Security

Encryption

• In transit — all traffic is TLS 1.2 or 1.3. HTTPS Strict Transport Security (HSTS) is enforced with a two-year max-age and includeSubDomains.
• At rest — Postgres, file storage, and backups are encrypted at rest with AES-256 by our cloud provider (Supabase / AWS eu-west-2). Encryption keys are managed by AWS KMS.
• Passwords — Supabase Auth handles all passwords. They are hashed with bcrypt (cost 12) and we never see or store them in plaintext.

Access control

• Multi-tenant isolation by org. Every patient record is bound to a single organisation (GP practice). Server-side queries are scoped by org on every read and write; cross-tenant access is structurally impossible from the application layer.
• Role-based access. Three roles: super-admin (ops only), org admin (clinician), caregiver. A caregiver can only see patients they are explicitly assigned to. A family member can only see the patient whose circle they were invited into.
• Default-deny. A new account has zero data access until an org admin explicitly assigns it.
• Engineering access to production data is limited to named staff under multi-factor authentication. All admin actions are recorded in the audit log.
• Session management. Authentication uses Supabase Auth with JWTs; session tokens refresh every hour and are revocable. Custom JWT claims carry role and org so route-level checks do not require an extra database lookup per request.

Audit log

Every create, update, delete, export, and erasure on patient data writes an immutable audit row containing actor, role, action, entity, before and after snapshots, IP address, user-agent, and request identifier.
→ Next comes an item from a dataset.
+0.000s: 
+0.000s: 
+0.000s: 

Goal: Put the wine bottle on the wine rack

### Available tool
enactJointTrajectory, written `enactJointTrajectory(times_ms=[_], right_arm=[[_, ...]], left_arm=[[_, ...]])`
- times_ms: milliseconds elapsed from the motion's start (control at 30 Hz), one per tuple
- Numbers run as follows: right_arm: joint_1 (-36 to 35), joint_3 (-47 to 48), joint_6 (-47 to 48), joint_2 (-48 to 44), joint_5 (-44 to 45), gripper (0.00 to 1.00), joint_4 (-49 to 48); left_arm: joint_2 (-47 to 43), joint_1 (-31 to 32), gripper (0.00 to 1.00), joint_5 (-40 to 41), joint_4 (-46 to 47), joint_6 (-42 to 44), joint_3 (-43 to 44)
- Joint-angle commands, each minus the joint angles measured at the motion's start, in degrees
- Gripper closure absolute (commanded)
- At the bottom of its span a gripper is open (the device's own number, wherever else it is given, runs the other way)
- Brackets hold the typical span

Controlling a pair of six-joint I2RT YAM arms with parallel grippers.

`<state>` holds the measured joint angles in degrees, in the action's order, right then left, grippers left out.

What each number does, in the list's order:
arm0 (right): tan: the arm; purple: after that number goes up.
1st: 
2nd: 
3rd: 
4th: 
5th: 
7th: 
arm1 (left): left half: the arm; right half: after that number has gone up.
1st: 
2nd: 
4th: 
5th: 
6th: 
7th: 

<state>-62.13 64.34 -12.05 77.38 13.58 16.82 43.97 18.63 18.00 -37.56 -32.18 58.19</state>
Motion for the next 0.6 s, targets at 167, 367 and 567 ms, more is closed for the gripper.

Audit rows are kept for 7 years. GPs can export the audit history for any of their patients via the in-app Export function.

Data hosting

Our primary instance hosts data on Supabase in the London (AWS eu-west-2) region. Each customer organisation is logically isolated within a single multi-tenant Postgres database, with org-scoped queries enforced at the application layer on every read and write.

For data subjects in South Africa, hosting in London constitutes a cross-border transfer under POPIA s.72(1)(a) — the United Kingdom provides a level of protection substantially similar to POPIA via the UK GDPR and Data Protection Act 2018. This is supported by our written processing agreement with Supabase, which incorporates the appropriate standard contractual clauses with the UK Information Commissioner's Addendum. For data subjects in the Philippines, the equivalent mechanism under section 21 of the Data Privacy Act and NPC Circular 16-02 applies.

Backups and recovery

• Automated daily encrypted Postgres backups with 7-day point-in-time recovery (PITR) via Supabase.
• Disaster recovery objective: RPO 24 hours, RTO 4 hours.
• A restore drill is scheduled before public launch and quarterly thereafter.

Vulnerability management

• Dependencies are scanned automatically; critical security advisories on `next`, `react`, `@prisma/client`, and the Supabase SDKs are patched within 48 hours of disclosure.
• Static analysis (TypeScript strict mode) and pre-merge automated tests gate every change.
• A pre-launch security review is conducted against OWASP and SOC 2 readiness checklists before public availability.

Breach notification

If we become aware of a personal data breach we will:

• Notify the relevant regulator within 72 hours (UK GDPR, PH DPA) or "as soon as reasonably possible" (POPIA s.22).
• Notify affected GP practices (data controllers) without undue delay, with the information needed for them to meet their own notification obligations.
• Notify affected data subjects directly where the breach is likely to result in a high risk to their rights or freedoms.

Our internal Breach Notification Policy and runbook are available to GP practice partners on request to security@community-care.app.

Vulnerability reporting

Found a security issue? Email security@community-care.app. Please do not publicly disclose until we've had a chance to investigate. We will acknowledge within 48 hours and provide a status update within 7 days. We do not currently run a paid bug bounty but recognise responsible disclosure on our security page.

Compliance framework

We design our handling of personal and patient data to align with:

• South Africa — Protection of Personal Information Act (POPIA), 2013
• United Kingdom — UK General Data Protection Regulation + Data Protection Act 2018
• Philippines — Data Privacy Act of 2012 (Republic Act 10173)

Privacy and compliance contact: privacy@community-care.app. Information Officer (POPIA, South Africa) and Data Protection Officer (Philippines Data Privacy Act) are registered with their respective regulators; appointed names are published here on confirmation. SOC 2 and ISO 27001 are on the post-launch roadmap; reports will be published here when available.

What we are not

• We are not a medical device. We do not make clinical decisions or interpret readings.
• We are not an emergency service. In an emergency call your local emergency number.